A Fernández se le agota el tiempo. Y las ‘cajas’. Sin financiamiento de los mercados internacionales a tasas de un dígito aún -a pesar de canje-, al sector público le urgen 65.000 millones de pesos para cerrar un gasto que se ha incrementado un 30% sobre presupuestos en los últimos meses y que sólo bebe de dos cajas, ahora en cuestión: el Banco Central y el sistema de pensiones de la Anses. Tiene más a mano blindar la Anses ante la deuda de las provincias, pero lo de las pensiones será otra cosa. Sobre todo si la oposición -con mayoría en el Congreso- consigue sacar adelante la propuesta para dedicar el 82% móvil (del salario mínimo) a las jubilaciones. Ese ajuste y el cumplimiento con lo dispuesto por la Corte Suprema en el caso Badaro exigirían al menos 23.000 millones de pesos más, lo que elevaría 10 puntos de gasto en el Presupuesto. Si se consuma la subida del 20% del salario mínimo (ahora que se ha invalidado la Ley de Salarios), podría ascender a 42.000 millones de pesos. Un latigazo a los planes iniciales de Fernández, que quiere triplicar los planes sociales en los meses que le quedan en el poder.

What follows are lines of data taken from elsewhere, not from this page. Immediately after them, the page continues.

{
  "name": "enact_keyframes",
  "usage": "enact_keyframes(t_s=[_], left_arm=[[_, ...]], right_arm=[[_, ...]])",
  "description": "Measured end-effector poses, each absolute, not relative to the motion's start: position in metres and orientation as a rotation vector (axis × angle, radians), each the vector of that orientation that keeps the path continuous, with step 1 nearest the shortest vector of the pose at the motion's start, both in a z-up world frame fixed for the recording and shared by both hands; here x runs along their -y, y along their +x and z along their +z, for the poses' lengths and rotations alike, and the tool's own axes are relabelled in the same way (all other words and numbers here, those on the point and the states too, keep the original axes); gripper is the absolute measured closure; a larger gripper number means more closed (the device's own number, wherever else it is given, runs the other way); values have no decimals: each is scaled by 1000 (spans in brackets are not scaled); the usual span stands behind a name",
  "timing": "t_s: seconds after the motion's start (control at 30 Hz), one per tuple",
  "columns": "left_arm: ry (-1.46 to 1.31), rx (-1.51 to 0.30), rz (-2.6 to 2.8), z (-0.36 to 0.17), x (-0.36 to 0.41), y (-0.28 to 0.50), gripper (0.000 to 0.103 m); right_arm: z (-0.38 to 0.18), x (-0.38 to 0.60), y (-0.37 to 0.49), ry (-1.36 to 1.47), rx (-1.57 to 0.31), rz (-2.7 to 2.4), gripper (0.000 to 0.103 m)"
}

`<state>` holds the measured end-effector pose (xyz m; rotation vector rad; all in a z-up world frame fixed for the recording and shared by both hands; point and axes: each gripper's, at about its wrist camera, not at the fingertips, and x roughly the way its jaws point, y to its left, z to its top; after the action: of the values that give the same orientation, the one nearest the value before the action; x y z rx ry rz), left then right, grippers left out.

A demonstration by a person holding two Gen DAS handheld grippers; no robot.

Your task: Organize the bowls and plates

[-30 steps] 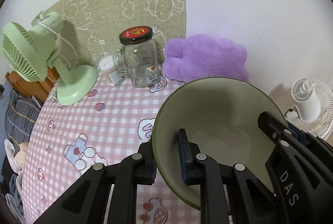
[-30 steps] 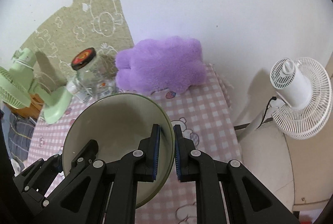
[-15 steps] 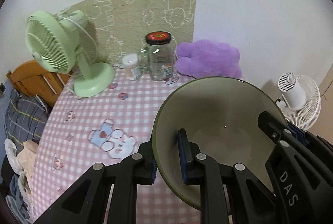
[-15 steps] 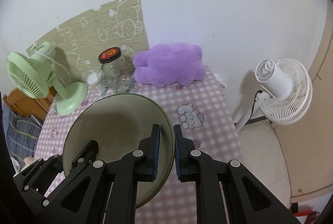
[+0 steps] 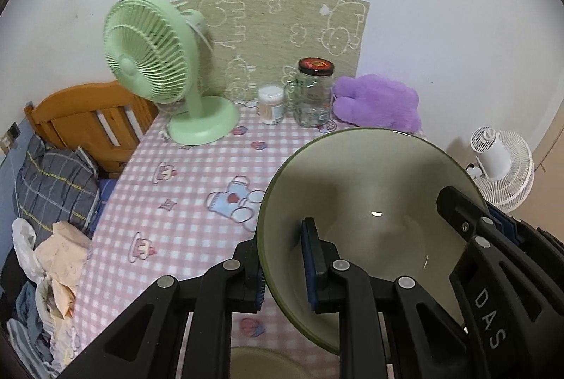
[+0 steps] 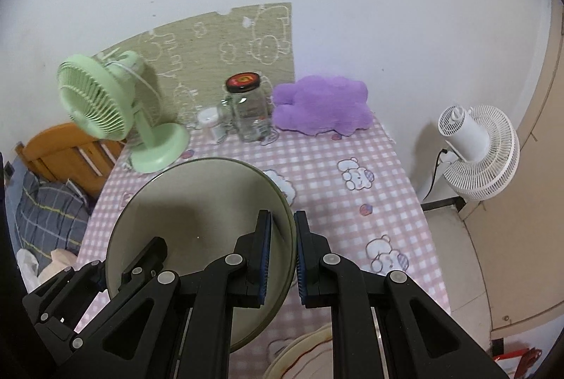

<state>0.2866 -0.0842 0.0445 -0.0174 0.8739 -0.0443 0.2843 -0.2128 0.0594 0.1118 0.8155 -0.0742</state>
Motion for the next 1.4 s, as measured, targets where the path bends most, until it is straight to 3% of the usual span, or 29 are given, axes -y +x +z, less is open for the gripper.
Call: enact_keyframes(t_s=[0.5,1.4], left_arm=[[-3,-863,-59,28,23,234,88],[14,-1006,-92,-41,4,191,88]], right_arm=[[48,154,229,99,-820,-36,87],[-21,124,190,4,-1029,-9,87]])
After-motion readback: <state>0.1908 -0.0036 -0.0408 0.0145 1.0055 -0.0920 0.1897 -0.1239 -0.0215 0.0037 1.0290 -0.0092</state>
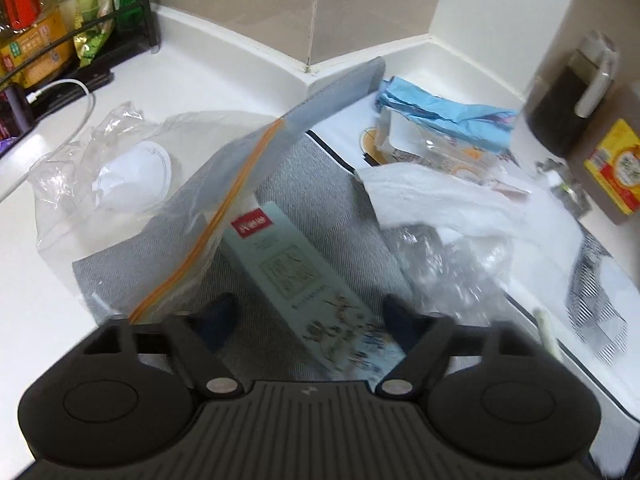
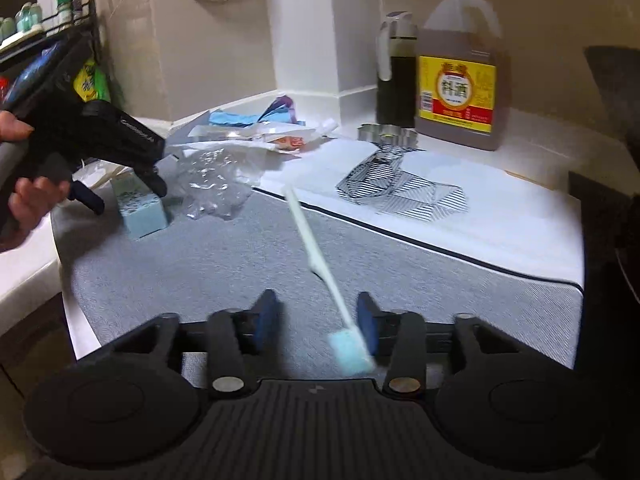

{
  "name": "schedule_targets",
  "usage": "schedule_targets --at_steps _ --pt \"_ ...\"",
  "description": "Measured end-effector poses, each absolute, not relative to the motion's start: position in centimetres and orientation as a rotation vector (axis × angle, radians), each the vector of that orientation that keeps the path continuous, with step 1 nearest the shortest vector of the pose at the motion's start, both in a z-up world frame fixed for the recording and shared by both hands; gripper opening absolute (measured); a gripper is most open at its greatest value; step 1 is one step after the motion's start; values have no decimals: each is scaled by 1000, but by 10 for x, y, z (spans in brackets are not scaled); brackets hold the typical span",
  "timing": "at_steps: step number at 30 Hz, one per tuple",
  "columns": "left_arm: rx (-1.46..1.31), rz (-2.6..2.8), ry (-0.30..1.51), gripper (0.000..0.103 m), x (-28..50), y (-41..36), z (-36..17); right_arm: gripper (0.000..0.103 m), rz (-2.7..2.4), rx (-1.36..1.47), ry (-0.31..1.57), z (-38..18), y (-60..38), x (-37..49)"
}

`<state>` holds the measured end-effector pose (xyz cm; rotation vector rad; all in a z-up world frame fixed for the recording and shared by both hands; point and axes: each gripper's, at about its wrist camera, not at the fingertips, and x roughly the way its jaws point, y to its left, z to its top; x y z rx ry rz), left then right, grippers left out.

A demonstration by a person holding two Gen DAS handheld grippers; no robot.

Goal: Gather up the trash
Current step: 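Grasp the white toothbrush with the right tool while the left tool grasps the light blue carton, then carry the toothbrush and carton down over the trash bin with both tools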

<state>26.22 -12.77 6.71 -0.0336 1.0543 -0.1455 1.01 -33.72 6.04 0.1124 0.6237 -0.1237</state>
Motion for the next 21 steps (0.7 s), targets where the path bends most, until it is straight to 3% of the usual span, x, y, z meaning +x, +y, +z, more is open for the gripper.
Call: schedule_targets --at_steps 2,3,4,5,8,21 --pt "-36 -169 1069 64 258 -123 71 52 -124 74 631 59 -332 22" --pt "-26 -176 1065 61 255 -123 75 46 -136 41 631 59 -328 25" --pt "-11 -189 1055 56 251 -122 78 15 -148 10 626 60 -324 27" --pt "5 -203 1042 51 246 -122 83 7 -144 -3 627 60 -321 26" --pt "20 -251 1004 47 225 -114 98 5 -122 19 606 64 -318 14" --pt "-13 -421 843 46 107 -57 152 5 -104 71 459 104 -293 -53"
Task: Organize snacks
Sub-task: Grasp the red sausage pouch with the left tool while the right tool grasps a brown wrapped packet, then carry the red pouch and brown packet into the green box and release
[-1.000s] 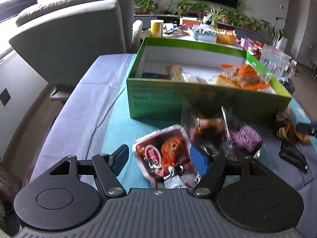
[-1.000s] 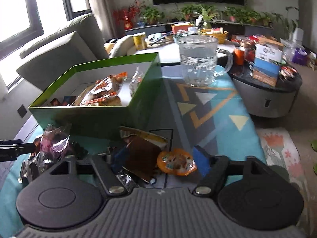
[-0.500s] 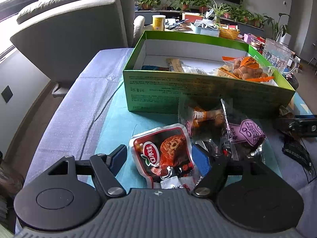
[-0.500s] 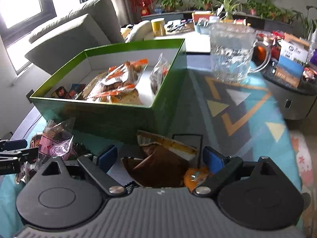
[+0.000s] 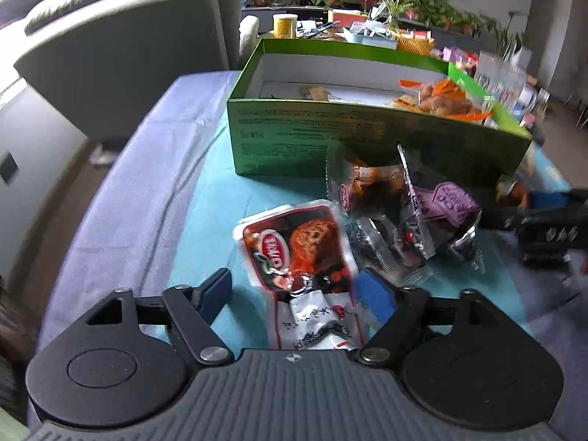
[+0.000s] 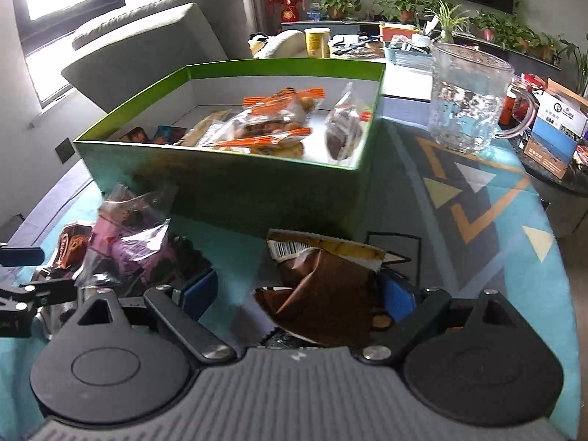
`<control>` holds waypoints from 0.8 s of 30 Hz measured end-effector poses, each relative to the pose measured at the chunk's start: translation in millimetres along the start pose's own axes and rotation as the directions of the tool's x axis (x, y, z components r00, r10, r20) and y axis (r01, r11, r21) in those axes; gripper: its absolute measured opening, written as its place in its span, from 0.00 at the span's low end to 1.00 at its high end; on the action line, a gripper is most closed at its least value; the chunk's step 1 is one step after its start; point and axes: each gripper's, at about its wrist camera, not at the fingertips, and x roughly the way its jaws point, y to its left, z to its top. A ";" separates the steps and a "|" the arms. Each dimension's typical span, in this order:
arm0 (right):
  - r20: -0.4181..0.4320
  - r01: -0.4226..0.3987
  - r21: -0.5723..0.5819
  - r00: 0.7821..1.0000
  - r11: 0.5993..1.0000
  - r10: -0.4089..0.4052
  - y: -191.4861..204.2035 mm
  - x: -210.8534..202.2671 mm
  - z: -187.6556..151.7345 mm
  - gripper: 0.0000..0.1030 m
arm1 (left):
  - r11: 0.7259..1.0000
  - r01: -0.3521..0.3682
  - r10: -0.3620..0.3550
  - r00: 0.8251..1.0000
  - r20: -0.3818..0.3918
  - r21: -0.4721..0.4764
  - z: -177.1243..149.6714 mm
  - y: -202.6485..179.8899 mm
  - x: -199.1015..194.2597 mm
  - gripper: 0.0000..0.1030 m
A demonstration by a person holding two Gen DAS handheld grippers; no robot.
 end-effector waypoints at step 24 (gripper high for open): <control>0.192 -0.002 0.010 0.981 1.000 0.000 7.8 -52.8 20.0 0.55 | 1.000 0.005 -0.008 0.980 0.201 0.013 27.3 6.8 -44.4 0.52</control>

Ni un superávit primario de mayo por 6.000 millones y el financiero por 5.300 millones, por primera vez en más de un año después de una recaudación tributaria récord en el primer trimestre ni las previsiones del Gobierno de contar con una caja de 96.000 millones de pesos para sus políticas de gasto opacan que el problema ya no son sólo las cajas, sino las aspiraciones y las urgencias en un año electoral. No es sólo la oposición la que sugiere que al menos 33.000 millones de pesos que se requieren para subir las pensiones pueden retraerse, al menos parcialmente, de la caja de sus subvenciones. Si el Ejecutivo no quiere una reforma impositiva, la Ley Financiera (que del Point ha tenido que volver a sacar del armario en la que la dejó Redrado), o la restitución parcial de los aportes patronales -y efectivamente no quiere- la salida pasa por una reestructuración del gasto. Ya Bodou y Bossio rebajan el tono. No desisten de advertir que es matemáticamente inviable, que la subida generaría un déficit operativo en la Aseguradora Nacional del Sistema de la Seguridad Social de al menos 53.000 millones de pesos.  Pero, a las puertas de las elecciones, Cristina Fernández duda entre la ‘bolsa’ de la Anses, o la ‘vida’ de su respaldo electoral. Por si acaso, ha empezado a sacudir los últimos flecos de su ‘caja’ más rentable: después de capturar el 80% del superávit de la ANSES para financiarse en 2009 -más de 4.155 millones de dólares- el 29 de junio, la ANSES le prestaba al Gobierno más de 1.200 millones en dos letras del Tesoro con recursos del Fondo de Garantía de Sustentabilidad.